TO DO => Every line below that mentions the word "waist" should be copied out.

══════════

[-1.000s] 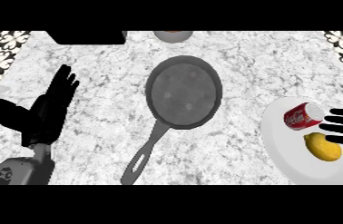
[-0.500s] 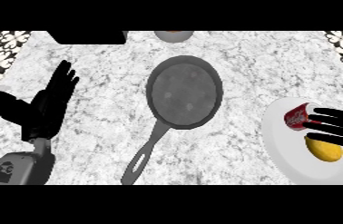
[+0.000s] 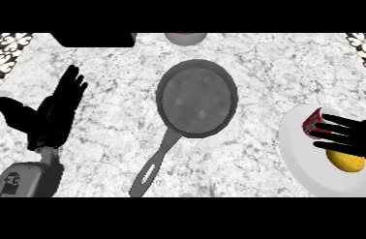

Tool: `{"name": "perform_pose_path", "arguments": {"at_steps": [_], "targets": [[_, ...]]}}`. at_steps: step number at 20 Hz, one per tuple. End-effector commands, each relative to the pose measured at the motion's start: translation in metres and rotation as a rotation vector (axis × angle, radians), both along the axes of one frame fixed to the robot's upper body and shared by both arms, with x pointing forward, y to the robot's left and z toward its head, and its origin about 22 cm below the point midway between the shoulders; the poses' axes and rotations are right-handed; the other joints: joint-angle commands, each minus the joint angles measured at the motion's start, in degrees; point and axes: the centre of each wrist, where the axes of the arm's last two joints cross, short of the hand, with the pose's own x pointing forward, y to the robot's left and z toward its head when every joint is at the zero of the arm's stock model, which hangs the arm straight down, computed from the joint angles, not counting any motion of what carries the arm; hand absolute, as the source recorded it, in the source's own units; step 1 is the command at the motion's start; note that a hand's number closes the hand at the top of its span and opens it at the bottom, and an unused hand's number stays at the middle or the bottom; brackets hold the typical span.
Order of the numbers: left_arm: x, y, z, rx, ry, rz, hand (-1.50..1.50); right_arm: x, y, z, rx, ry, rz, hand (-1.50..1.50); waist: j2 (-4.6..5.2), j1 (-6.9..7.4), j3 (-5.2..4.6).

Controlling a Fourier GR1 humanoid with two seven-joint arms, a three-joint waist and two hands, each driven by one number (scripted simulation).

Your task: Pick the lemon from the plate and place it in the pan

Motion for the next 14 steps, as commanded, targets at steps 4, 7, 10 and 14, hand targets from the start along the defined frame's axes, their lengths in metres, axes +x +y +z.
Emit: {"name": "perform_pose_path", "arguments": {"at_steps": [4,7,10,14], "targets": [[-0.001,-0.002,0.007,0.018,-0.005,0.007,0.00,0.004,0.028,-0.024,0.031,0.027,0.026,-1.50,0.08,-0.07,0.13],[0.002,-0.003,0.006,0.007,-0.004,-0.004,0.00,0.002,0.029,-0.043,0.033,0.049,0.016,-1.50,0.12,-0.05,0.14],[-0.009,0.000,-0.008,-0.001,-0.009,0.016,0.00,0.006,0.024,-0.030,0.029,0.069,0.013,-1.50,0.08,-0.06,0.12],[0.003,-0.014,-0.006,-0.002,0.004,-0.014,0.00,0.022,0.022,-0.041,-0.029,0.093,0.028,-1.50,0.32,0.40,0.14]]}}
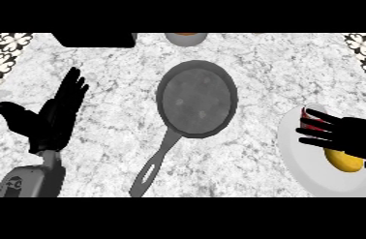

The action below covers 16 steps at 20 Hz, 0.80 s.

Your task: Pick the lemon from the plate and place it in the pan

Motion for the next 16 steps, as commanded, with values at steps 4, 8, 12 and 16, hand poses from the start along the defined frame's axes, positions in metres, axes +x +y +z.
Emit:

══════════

WRITTEN SOLUTION =>
Order of the numbers: left_arm: x, y, z, rx, ry, rz, hand (-1.50..1.50); right_arm: x, y, z, rx, ry, rz, hand (-1.50..1.50); waist: j2 (-4.6..5.2), j1 (-6.9..7.4), j3 (-5.2..4.6).
Controlling a Fourier GR1 humanoid with two seven-joint arms, a three-joint waist and two hands, each driven by one number (scripted simulation).

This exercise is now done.